Day 2 brought in a plethora of applications and tried to reinforce some of the concepts from day 1 while explaining how those concepts effect how you think about the applications.  I think this way of presenting the information is really good.  When we're talking about immunophenotyping, we're also talking about compensation, background due to fluorescence overlap, non-specific binding, etc...   When we're talking about cell cycle, we're also looking at doublet discrimination, coincidence, sample core size, etc...  Here we also start tackling the necessity of controls, including comp controls and the always popular FMO controls.  My big issues with this section solely revolved around the figures.  Many of the figures were at best poor representations of the idea being put forth and at worst blatantly misleading.  This was especially noteworthy in regards to an explanation of biexponential display transformation.  In another instance, the instructors were driving home the idea of how we are to never use quadrants to perform gating on our plots and the very next slide describing FMO controls was filled with quadrants used as gating.  A bit contradictory.

Day 3 was all about stats and panel design.  The stats part was very straight-forward and pretty easy to follow.  The panel design section was good, and covered many of the issues that arise when trying to put together a multicolor panel.  There was an introduction to a utility from Treestar called Fluorish (which I'm not going to complain about because I like it)  however there wasn't any real mention or demonstration of other available utilities like Chromocyte and CytoGenie.  Also, we spent some time going through some data analysis strategies using FlowJo.
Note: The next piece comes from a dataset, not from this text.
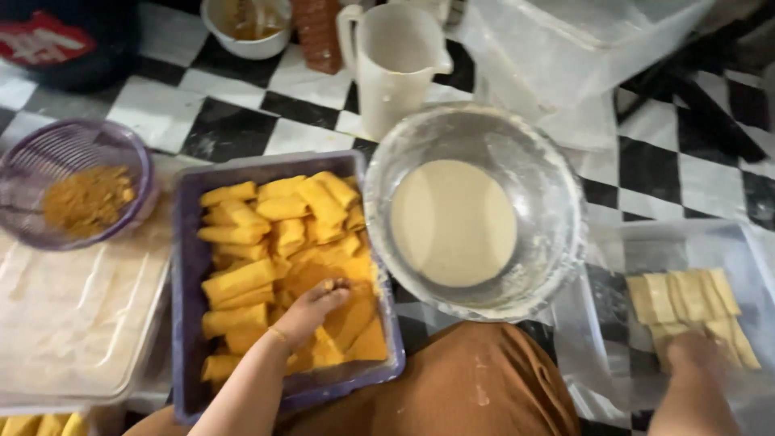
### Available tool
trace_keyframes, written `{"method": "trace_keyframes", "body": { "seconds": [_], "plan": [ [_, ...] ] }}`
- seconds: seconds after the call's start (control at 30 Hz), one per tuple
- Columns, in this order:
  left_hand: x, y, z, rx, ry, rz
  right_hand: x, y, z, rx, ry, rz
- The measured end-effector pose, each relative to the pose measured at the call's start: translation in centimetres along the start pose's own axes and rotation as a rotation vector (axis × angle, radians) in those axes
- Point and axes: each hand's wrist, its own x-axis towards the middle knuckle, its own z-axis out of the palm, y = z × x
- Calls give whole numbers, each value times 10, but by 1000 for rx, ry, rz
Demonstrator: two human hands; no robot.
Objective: The person is coating rectangular food blocks by dipping them in a liquid batter and then in a yellow powder before organizing them in a container.
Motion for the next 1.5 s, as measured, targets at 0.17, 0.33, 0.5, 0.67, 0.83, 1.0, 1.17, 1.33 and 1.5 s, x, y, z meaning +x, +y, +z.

The cost for the 3-day Comprehensive course is $700.  The beauty of the course is that it's brought to you (either your institution can host it, or it is hosted nearby) so you don't have to factor in airfare or hotel costs.  But, you'll have to remember that you're getting a comprehensive theoretical overview of flow cytometry, you are not learning how to operate your specific cytometer.  So, if you didn't have a core facility around to show you how to open up FACSDiVa and adjust voltages on your LSRII, you'd still be pretty clueless on how to run your first FCM experiment.  Another positive about the training is that it is modular such that you can attend just days 1 and 2, or just 2 and 3, or even just day 3.  That way if you have some basic knowledge already, you can skip day 1 and just attend days 2 and 3. Lastly, I'll mention that there are a bunch of other, more advanced courses available outside the comprehensive course, including a multicolor compensation course, a course on "phosflow" assays, and even clinical flow cytometry.  

The instructors are well-respected flow cytometry professionals with years of experience under their belts.  They presented most of the material in a clear and concise way.  There was, at times, some confusion regarding what a figure was trying to describe, but this was due to the fact that the slides were recently re-done and the instructors were not 100% comfortable with them.  I feel like I want to give them a pass on that, but then again, I did pay $700 on this course and expected a very polished delivery.  All things considered, they did an excellent job.

I could see this working in a couple of ways.  1.  You get some initial training on how to operate your cytometer from your core facility and then attend days 2 and 3 of the comprehensive course.  2.  You could attend the entire comprehensive course and then go through the specific instrument training given by your core facility.  3.  Get trained by your core, start running experiments, and then jump in on one of the advanced courses offered by FloCyte.  If you're not fortunate enough to have the support of a core facility, then this makes the FloCyte courses even more attractive.  Relying on them for the basic theoretical training, and then the instrument vendor for training on the actual equipment is probably your best bet.